YOUR OBJECTIVE:
Each record here should be printed again exactly; please leave its pictures out.

EXTRACTED MATERIAL:
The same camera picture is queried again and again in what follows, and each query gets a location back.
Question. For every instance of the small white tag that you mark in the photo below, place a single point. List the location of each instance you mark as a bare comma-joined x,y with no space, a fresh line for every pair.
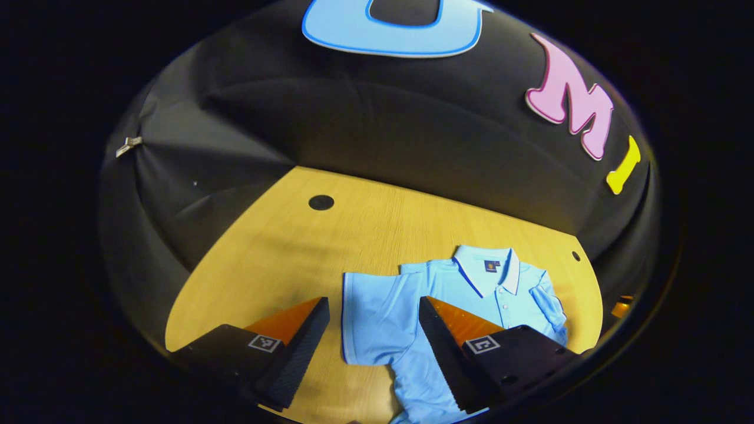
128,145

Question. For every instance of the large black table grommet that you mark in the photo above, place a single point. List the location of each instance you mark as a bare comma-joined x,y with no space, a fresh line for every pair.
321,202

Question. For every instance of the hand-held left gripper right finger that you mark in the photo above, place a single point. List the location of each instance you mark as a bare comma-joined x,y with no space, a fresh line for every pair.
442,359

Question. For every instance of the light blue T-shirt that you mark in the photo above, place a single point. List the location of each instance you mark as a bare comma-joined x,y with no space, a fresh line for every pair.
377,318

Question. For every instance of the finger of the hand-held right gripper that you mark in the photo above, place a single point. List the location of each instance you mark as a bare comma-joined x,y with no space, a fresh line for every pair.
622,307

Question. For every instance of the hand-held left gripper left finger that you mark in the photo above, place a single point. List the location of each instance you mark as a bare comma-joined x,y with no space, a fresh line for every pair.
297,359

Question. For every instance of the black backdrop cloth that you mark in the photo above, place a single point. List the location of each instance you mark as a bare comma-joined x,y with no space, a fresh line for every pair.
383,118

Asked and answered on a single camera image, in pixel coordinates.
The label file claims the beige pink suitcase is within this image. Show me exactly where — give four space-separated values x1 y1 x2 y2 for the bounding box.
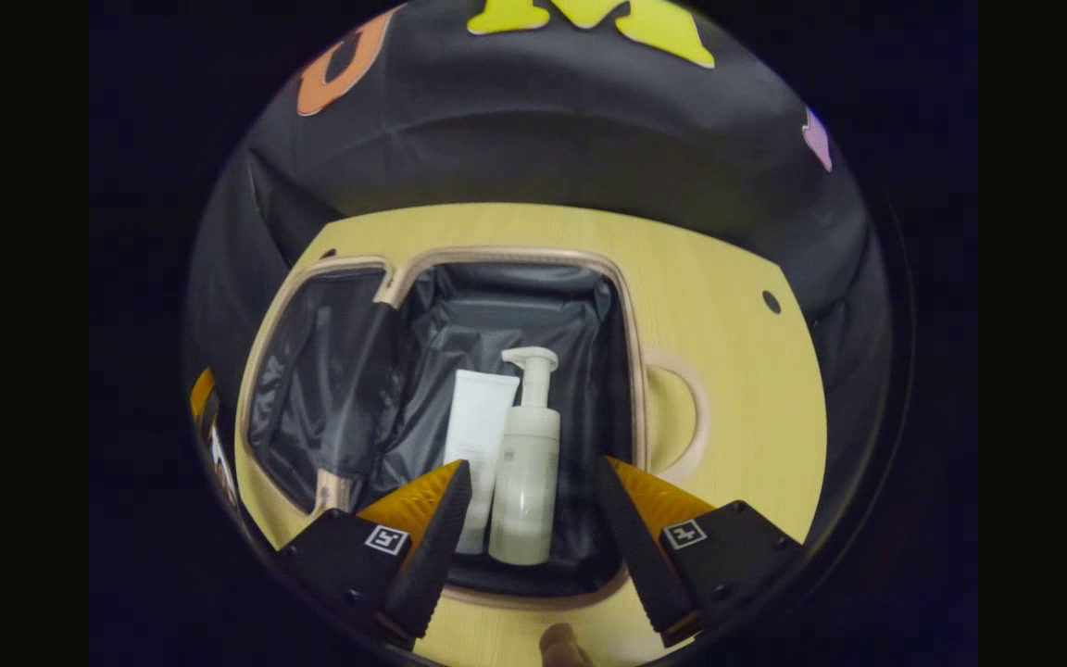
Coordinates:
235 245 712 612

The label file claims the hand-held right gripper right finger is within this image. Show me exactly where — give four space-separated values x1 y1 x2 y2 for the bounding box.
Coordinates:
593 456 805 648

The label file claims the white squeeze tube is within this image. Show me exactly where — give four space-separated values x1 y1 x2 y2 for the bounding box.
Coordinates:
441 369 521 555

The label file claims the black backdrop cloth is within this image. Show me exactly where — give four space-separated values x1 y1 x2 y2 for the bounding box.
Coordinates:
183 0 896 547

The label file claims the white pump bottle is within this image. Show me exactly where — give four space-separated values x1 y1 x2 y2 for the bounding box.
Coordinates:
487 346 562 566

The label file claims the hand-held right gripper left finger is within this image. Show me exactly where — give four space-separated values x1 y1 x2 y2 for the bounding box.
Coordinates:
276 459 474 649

FINAL ANSWER:
The same camera picture is queried again and again in what follows, and each query gets a location back.
Question. For every instance of the small white tag that you mark in the photo below, place a single point. List the location of each instance you mark as a bare comma-joined x,y with no space, a fresh line for every pair.
128,145

Question. For every instance of the large black table grommet that you mark in the photo above, place a single point. List the location of each instance you mark as a bare comma-joined x,y with no space, a fresh line for every pair.
321,202

Question. For every instance of the hand-held left gripper right finger that you mark in the photo above, place a single point. List the location of each instance you mark as a bare comma-joined x,y with no space, a fresh line for every pair.
442,359

Question. For every instance of the light blue T-shirt that you mark in the photo above, place a single point. List the location of each instance you mark as a bare comma-joined x,y with no space, a fresh line for every pair.
377,318

Question. For every instance of the finger of the hand-held right gripper that you mark in the photo above, place a single point. List the location of each instance you mark as a bare comma-joined x,y with no space, a fresh line for every pair.
622,307

Question. For every instance of the hand-held left gripper left finger that you mark in the photo above, place a single point. List the location of each instance you mark as a bare comma-joined x,y with no space, a fresh line for every pair.
297,359

Question. For every instance of the black backdrop cloth that you mark in the photo above, place a single point. List the location of each instance you mark as a bare comma-joined x,y with no space, a fresh line for every pair.
383,118

Asked and answered on a single camera image, in pixel coordinates.
The label file claims the beige pink suitcase is within this image. Show me exactly where — give four space-separated values x1 y1 x2 y2 for the bounding box.
Coordinates:
235 245 712 612

The label file claims the hand-held right gripper right finger is within this image. Show me exactly where — give four space-separated values x1 y1 x2 y2 for the bounding box.
Coordinates:
593 456 805 648

The label file claims the white squeeze tube is within this image. Show me exactly where — give four space-separated values x1 y1 x2 y2 for the bounding box.
Coordinates:
441 369 521 555

The label file claims the black backdrop cloth is within this image. Show me exactly where — give four space-separated values x1 y1 x2 y2 for the bounding box.
Coordinates:
183 0 896 547

The label file claims the white pump bottle is within this image. Show me exactly where — give four space-separated values x1 y1 x2 y2 for the bounding box.
Coordinates:
487 346 562 566

The label file claims the hand-held right gripper left finger is within this image. Show me exactly where — give four space-separated values x1 y1 x2 y2 for the bounding box.
Coordinates:
276 459 474 649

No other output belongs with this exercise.